The decision to purchase a house is not one that can be taken lightly. Though homeownership is a rewarding opportunity and a lifelong aspiration for many, it is not suited for everyone. Unless you win the lottery, the average person does not have the funds available to purchase a house outright without the aid of a mortgage. Generally, qualifying for a mortgage is part of the battle. Before you begin meeting with a mortgage advisor, take some time to assess your personal financial situation and see if you are financially prepared to become a homeowner.
Evaluate Your Current Expenses
Start with your current expenses. Make a chart detailing every expense and the associated monthly cost. Remember you are being honest with yourself, so do not be tempted to exclude any bills to make yourself look better on paper. The more accurate you are with the expenses chart, the better understanding you will have of your suitability for homeownership.
Include all household bills such as rent, hydro, gas, water, internet, car/tenant/health insurance, child care, car/public transit costs, cell phone, groceries, clothing, entertainment, and any savings contributions you regularly make. If you have inconsistent spending habits, remember it is better to overestimate rather than underestimate your expenses.

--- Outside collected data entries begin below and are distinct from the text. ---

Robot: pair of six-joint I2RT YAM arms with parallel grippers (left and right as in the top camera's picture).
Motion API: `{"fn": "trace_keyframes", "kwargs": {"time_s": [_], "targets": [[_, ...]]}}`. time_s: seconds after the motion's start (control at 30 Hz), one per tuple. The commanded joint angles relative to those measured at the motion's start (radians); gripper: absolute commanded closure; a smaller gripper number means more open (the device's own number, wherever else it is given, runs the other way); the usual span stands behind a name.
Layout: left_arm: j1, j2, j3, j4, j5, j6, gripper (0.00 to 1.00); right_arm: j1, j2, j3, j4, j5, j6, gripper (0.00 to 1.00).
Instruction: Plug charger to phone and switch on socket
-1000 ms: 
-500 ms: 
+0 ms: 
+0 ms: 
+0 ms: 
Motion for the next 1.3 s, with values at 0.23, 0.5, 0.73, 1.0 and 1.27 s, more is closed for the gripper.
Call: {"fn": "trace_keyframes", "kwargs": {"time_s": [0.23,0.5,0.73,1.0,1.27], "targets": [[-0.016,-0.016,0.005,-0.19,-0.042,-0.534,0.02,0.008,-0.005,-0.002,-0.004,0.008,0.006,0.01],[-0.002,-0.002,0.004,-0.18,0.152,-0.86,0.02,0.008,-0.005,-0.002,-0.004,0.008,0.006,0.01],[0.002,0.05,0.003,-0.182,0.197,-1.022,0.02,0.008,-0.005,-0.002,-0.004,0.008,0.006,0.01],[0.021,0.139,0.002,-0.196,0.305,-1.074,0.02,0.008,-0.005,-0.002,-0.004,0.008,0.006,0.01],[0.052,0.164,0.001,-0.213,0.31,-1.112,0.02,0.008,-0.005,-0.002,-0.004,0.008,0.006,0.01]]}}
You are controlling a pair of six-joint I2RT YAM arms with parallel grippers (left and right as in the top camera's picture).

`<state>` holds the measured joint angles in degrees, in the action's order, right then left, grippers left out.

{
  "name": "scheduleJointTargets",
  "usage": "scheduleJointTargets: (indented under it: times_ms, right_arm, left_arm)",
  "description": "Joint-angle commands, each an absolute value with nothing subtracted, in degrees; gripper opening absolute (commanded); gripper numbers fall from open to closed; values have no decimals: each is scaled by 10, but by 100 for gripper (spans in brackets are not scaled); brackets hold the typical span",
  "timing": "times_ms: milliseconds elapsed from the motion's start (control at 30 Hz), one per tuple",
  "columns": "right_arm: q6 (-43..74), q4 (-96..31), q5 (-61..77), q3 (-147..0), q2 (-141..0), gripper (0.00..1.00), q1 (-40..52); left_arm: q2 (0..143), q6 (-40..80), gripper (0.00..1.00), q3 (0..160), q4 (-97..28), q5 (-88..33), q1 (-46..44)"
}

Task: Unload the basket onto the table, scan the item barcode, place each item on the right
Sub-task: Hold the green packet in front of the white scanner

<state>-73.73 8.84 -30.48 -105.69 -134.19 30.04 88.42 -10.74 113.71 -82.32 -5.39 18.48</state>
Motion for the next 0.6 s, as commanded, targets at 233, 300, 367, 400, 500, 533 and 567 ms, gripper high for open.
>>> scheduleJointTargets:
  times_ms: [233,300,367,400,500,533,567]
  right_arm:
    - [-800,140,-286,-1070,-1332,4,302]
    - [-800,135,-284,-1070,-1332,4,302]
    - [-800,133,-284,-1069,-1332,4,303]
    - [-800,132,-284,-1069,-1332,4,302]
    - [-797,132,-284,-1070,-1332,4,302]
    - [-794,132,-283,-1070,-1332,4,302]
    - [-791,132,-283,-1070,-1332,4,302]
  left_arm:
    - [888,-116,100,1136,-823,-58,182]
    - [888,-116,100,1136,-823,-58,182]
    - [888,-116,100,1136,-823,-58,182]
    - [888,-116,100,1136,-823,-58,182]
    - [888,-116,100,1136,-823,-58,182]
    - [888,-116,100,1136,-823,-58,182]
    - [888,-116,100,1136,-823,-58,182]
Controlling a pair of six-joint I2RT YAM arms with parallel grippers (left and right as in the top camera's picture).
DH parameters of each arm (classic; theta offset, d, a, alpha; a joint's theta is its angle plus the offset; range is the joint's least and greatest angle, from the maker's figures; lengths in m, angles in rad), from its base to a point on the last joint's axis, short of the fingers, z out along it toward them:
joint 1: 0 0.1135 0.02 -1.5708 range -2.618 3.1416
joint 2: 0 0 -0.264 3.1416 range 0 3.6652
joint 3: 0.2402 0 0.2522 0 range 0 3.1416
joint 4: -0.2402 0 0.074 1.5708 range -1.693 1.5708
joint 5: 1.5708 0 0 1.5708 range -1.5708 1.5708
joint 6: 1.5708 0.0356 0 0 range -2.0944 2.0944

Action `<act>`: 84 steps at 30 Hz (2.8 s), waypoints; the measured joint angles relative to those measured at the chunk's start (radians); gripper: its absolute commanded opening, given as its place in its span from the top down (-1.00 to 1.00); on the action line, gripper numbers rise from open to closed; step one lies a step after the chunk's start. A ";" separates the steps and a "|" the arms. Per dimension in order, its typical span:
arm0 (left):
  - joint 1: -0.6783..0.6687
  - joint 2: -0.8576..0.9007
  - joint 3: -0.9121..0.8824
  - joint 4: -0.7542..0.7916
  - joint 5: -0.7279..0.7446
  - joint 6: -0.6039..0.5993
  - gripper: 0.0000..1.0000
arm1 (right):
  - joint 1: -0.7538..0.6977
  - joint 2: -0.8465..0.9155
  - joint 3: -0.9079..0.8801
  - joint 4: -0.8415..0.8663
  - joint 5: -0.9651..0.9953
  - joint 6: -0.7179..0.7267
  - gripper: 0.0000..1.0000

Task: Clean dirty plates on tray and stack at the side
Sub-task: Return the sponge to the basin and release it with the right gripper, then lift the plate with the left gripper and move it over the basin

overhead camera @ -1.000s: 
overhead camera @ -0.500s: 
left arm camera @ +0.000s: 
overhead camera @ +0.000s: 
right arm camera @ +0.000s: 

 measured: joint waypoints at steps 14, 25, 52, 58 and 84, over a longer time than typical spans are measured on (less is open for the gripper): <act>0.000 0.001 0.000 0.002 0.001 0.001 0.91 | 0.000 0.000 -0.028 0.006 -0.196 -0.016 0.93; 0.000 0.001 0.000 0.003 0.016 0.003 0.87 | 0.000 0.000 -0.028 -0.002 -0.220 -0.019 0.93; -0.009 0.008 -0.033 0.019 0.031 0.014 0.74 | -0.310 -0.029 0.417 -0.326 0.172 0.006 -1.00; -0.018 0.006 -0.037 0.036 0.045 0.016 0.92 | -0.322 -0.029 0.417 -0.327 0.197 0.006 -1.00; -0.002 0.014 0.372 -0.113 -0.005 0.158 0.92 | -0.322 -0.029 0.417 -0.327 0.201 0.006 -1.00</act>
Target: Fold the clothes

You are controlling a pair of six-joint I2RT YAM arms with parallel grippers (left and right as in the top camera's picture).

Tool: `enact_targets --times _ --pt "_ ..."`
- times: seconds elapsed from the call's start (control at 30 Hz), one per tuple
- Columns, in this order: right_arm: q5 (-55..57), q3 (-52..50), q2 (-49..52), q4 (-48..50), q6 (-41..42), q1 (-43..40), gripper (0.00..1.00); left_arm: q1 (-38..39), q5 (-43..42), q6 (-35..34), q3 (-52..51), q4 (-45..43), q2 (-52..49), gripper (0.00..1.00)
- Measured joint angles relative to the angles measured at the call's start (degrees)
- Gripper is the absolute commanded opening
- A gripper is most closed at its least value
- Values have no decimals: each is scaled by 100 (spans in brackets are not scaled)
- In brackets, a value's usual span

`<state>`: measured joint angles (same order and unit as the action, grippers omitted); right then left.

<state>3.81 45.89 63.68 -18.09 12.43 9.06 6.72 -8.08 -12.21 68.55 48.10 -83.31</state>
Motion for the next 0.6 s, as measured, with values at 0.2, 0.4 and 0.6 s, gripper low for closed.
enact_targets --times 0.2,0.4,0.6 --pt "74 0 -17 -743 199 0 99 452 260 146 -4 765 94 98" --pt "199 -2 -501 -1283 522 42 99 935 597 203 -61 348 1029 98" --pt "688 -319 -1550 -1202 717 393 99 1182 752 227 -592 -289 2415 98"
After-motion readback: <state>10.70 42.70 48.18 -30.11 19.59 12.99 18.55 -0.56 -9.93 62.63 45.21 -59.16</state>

It’s difficult to include all money you spend, but try to generalize with categories that are a bit more infrequent and difficult to track. For instance make a category in the expenses chart for gifts. Although you do not purchase gifts every day or even every week, there still needs to be a general allocation of money towards gifts because it is inevitable at some point. Putting an amount of $25 per month is a safe bet and will cover off possible overspending at Christmas time.
Evaluate Your Debt Load
Once you have a complete picture of what your expenses are, make another chart for your debt repayments. This is an important part of assessing if you are financially prepared to undertake a mortgage and will certainly be heavily scrutinized by financial lenders. In the debt repayment chart be sure to include any existing property loans, car loans, lines of credit, credit cards, student loans, and any personal loans you may have. Figure out what your monthly owings are in debt repayment. This number may startle you when you see everything combined into one amount, so be prepared!
If, in your estimation, your debt load is too large to consider buying a home right now, there is still hope. You may look into debt consolidation to simplify and possibly reduce your repayment requirements. You should also tackle debt in order of interest rate. Debts with high interest rates, such as credit card balances, should be paid off first.
Evaluate Your Aspirations
Whether or not you can afford to buy a home will, of course, depend on what type of property you are interested in buying. Regardless of your income, expenses, and debt obligation, there is a difference between buying a $200,000 apartment in Britannia, a $300,000 townhome in Bridlewood, and a $3 million estate in Manotick. In addition to the sale price, property taxes, homeowner’s insurance, and maintenance expenses will vary wildly based on the type and size of property. Calculate how much you can currently afford versus where you need to be to afford the home you desire. From there, you can come up with a budget that will help you reach your objective in due time.
Having your financial situation laid out for you in chart form is an easy way to assess if you are financially prepared to purchase a home. Knowing the amount of your total debts and expenses may feel like an overwhelming task, however the knowledge you gain from this exercise will be invaluable when it comes to obtaining a mortgage. When you are ready to consider applying for a mortgage, book an appointment and discuss your eligibility with a mortgage advisor.